'Parasite' takes best picture at Oscars

AP Photo/Chris Pizzello

Director Bong Joon Ho (right) reacts as he is presented with the award for best picture for "Parasite" at the Oscars on Sunday in Los Angeles.

LOS ANGELES -- Subtitle this: "Parasite" is the first non-English language film to win best picture in the 92-year history of the Academy Awards.

Bong Joon Ho's masterfully devious class satire took Hollywood's top prize at the Oscars on Sunday night, along with awards for best director, best international film and best screenplay. In a year dominated by period epics -- "1917," "Once Upon a Time ... In Hollywood," "The Irishman" -- the film academy instead went overseas, to South Korea, to reward a contemporary and unsettling portrait of social inequality in "Parasite."
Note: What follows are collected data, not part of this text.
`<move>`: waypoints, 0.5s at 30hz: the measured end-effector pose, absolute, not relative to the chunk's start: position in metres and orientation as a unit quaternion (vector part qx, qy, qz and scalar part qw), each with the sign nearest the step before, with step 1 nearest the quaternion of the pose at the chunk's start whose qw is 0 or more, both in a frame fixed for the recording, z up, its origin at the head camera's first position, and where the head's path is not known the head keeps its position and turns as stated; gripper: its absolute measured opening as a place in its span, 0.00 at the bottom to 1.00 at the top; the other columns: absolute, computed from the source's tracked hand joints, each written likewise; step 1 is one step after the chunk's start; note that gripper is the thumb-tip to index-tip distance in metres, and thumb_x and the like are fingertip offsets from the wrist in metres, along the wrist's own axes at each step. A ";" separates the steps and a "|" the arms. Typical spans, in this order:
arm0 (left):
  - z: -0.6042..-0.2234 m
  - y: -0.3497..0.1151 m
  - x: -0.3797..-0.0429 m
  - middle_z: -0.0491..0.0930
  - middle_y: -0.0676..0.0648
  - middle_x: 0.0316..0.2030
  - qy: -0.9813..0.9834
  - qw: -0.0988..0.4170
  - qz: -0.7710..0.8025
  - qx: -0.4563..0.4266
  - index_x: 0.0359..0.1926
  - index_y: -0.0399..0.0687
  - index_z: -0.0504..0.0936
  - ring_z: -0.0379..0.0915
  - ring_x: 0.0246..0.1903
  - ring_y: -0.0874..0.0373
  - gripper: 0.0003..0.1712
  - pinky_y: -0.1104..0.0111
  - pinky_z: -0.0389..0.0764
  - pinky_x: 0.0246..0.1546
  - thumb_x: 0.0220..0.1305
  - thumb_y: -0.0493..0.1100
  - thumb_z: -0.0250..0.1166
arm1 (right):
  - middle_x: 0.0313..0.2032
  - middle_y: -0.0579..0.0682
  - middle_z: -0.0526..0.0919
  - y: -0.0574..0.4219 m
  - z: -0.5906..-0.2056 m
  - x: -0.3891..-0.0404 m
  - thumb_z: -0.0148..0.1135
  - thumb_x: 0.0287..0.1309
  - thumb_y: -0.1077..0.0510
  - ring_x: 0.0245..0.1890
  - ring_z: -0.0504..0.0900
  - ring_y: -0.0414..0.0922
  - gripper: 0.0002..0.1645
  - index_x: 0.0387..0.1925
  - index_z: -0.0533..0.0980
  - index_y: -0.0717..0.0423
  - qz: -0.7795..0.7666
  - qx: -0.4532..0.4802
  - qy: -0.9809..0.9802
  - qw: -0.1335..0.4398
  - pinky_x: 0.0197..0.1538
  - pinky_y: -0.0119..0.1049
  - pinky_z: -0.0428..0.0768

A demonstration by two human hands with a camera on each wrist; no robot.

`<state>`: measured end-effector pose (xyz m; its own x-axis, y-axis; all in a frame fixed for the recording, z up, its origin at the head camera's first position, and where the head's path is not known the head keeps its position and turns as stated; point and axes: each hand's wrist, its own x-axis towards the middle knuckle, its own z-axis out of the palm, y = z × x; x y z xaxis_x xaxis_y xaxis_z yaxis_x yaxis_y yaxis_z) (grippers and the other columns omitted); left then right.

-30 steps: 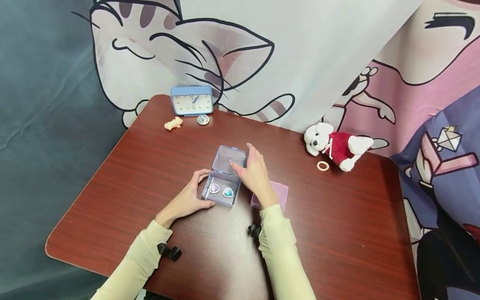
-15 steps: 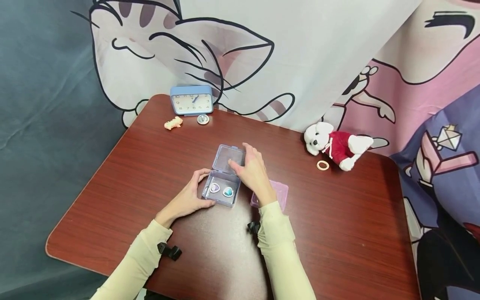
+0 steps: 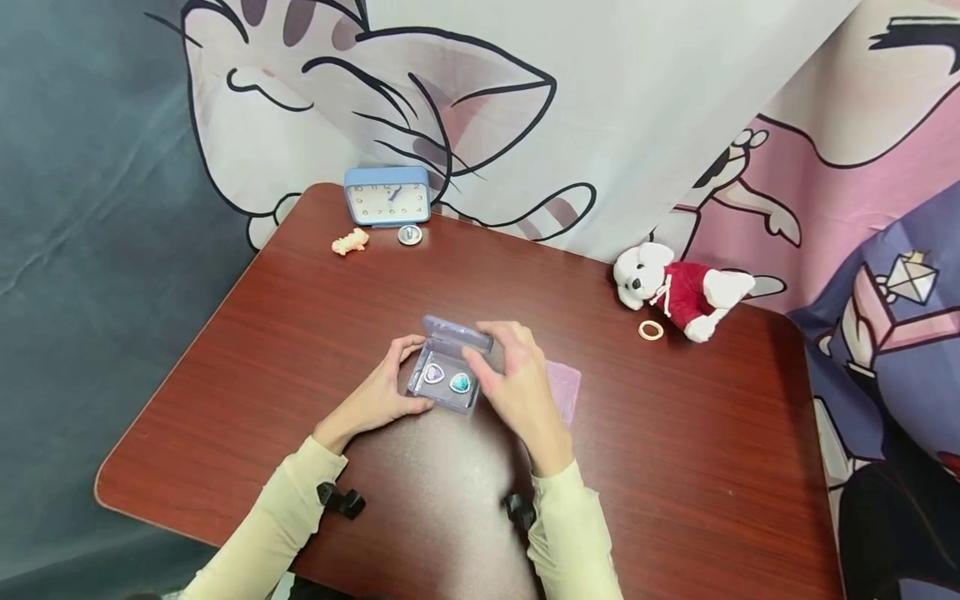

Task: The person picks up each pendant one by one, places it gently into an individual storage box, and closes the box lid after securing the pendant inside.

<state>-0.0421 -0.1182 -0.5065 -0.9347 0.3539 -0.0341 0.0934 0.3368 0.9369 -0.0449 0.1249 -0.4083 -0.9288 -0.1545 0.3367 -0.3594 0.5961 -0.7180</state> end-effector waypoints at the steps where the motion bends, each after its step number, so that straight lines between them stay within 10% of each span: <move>1: -0.506 -0.118 -0.042 0.67 0.41 0.75 0.809 0.117 0.560 0.138 0.76 0.52 0.58 0.58 0.77 0.48 0.57 0.48 0.55 0.79 0.50 0.39 0.82 | 0.47 0.51 0.87 0.125 -0.409 -0.041 0.76 0.60 0.55 0.36 0.78 0.48 0.19 0.51 0.86 0.57 0.422 0.152 -0.885 0.121 0.39 0.40 0.77; 15: -0.507 -0.117 -0.043 0.65 0.40 0.76 0.805 0.114 0.564 0.141 0.75 0.51 0.57 0.58 0.78 0.49 0.56 0.50 0.54 0.79 0.51 0.37 0.80 | 0.52 0.61 0.84 0.121 -0.450 -0.024 0.80 0.54 0.58 0.56 0.81 0.61 0.14 0.39 0.85 0.61 0.378 0.238 -0.888 0.111 0.62 0.57 0.78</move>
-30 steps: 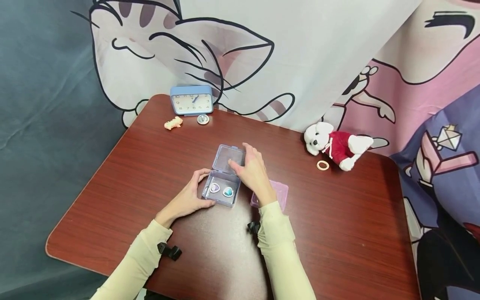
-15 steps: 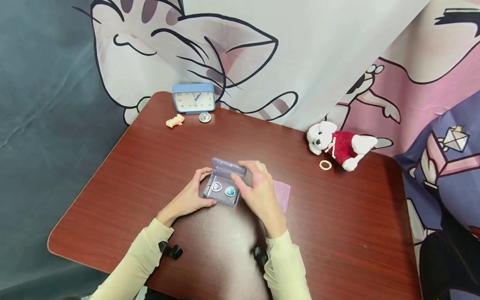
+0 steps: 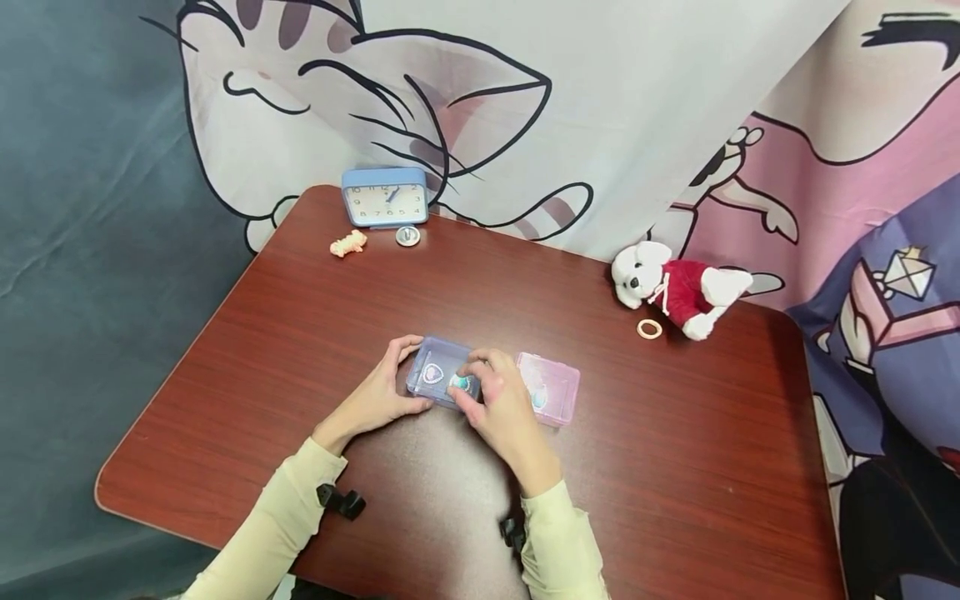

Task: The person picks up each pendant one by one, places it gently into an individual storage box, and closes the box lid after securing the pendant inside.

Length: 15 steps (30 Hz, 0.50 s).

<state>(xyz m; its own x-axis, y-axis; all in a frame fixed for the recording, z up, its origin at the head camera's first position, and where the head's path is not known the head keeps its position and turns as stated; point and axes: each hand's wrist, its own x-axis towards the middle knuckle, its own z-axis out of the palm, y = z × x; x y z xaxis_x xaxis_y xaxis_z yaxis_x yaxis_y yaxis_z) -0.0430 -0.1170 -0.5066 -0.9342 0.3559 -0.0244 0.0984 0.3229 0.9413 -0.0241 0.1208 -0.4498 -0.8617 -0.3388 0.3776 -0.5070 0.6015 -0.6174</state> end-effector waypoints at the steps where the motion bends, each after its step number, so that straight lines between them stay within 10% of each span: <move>1: -0.506 -0.117 -0.043 0.65 0.40 0.76 0.806 0.115 0.563 0.140 0.75 0.51 0.57 0.58 0.78 0.49 0.56 0.50 0.54 0.79 0.52 0.37 0.80 | 0.54 0.62 0.83 0.120 -0.452 -0.024 0.81 0.53 0.57 0.57 0.80 0.62 0.16 0.40 0.84 0.61 0.370 0.239 -0.891 0.110 0.63 0.58 0.77; 15: -0.506 -0.118 -0.043 0.64 0.40 0.76 0.808 0.116 0.558 0.147 0.76 0.50 0.56 0.57 0.78 0.49 0.55 0.49 0.55 0.79 0.52 0.37 0.79 | 0.62 0.63 0.80 0.117 -0.461 -0.025 0.86 0.47 0.53 0.63 0.78 0.62 0.26 0.42 0.80 0.61 0.356 0.213 -0.906 0.087 0.65 0.60 0.76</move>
True to its name, "Parasite" simply got under the skin of Oscar voters, attaching itself to the American awards season and, ultimately, to history. The win was a watershed moment for the Academy Awards, which has long been content to relegate international films to their own category.

Multiple standing ovations greeted Bong's several wins. "I am ready to drink tonight," Bong said, prompting roars from the crowd. Unexpectedly called up again for best director, Bong saluted his fellow nominees, particularly Martin Scorsese, and concluded: "Now I'm ready to drink until tomorrow."

The win for "Parasite" -- which had echoes of the surprise victory of "Moonlight" over "La La Land" three years ago -- came in a year in which many criticized the lack of diversity in the nominees and the absence of female filmmakers. But the triumph for "Parasite" enabled Hollywood to flip the script, and signal a different kind of progress.

In doing so, the film academy turned away another history-making event, again denying Netflix its first best-picture win despite two contenders in "The Irishman" and "Marriage Story," and a big-spending awards campaign blitz.

All of the acting winners -- Brad Pitt, Renee Zellweger, Joaquin Phoenix and Laura Dern -- went as expected.

Few categories were more certain coming into Sunday's Oscars than best supporting actor, which Pitt has had locked down all awards season. While Pitt (who in 2014 shared in the best picture win for "12 Years a Slave," as was a producer) has regaled audiences with one-liners in the run-up to the Oscars, he began his comments on a political note.

"They told me I have 45 seconds to speak, which is 45 seconds more than the Senate gave John Bolton this week," Pitt said, alluding to the impeachment hearings. "I'm thinking maybe Quentin does a movie about it."

Pitt said the honor had given him reason to reflect on his fairy-tale journey in the film industry, going back to when he moved to Los Angeles from Missouri. "Once upon a time in Hollywood," said Pitt. "Ain't that the truth."

Most of the early awards went according to forecasts, including Dern winning for her performance as a divorce attorney in Noah Baumbach's "Marriage Story." Accepting her first Oscar, Dern thanked her in-attendance parents, "my legends, Diane Ladd and Bruce Dern."

For the 87th time, no women were nominated for best director this year, a subject that was woven into the entire ceremony -- and even into some attendees' clothing. Natalie Portman wore a cape lined with the names of female filmmakers who weren't nominated for best director, including Lulu Wang ("The Farewell"), Greta Gerwig ("Little Women") and Mati Diop ("Atlantics").

Coming on a rare rainy day in Los Angeles, the ceremony was soggy and song-heavy. Some performances, like Eminem's performance of "Lose Yourself," were unexpected (and drew a wane response from Martin Scorsese). All of the song nominees performed, including Elton John who won with his longtime songwriting partner Bernie Taupin for their "Rocketman" tune.

The hostless ceremony opened on a note of inclusion, with Janelle Monae performing "A Beautiful Day in the Neighborhood" and her own song, "Come Alive," with an assist from Billy Porter. "I'm so proud to be standing here as a black queer artist telling stories," Monae said. "Happy Black History Month."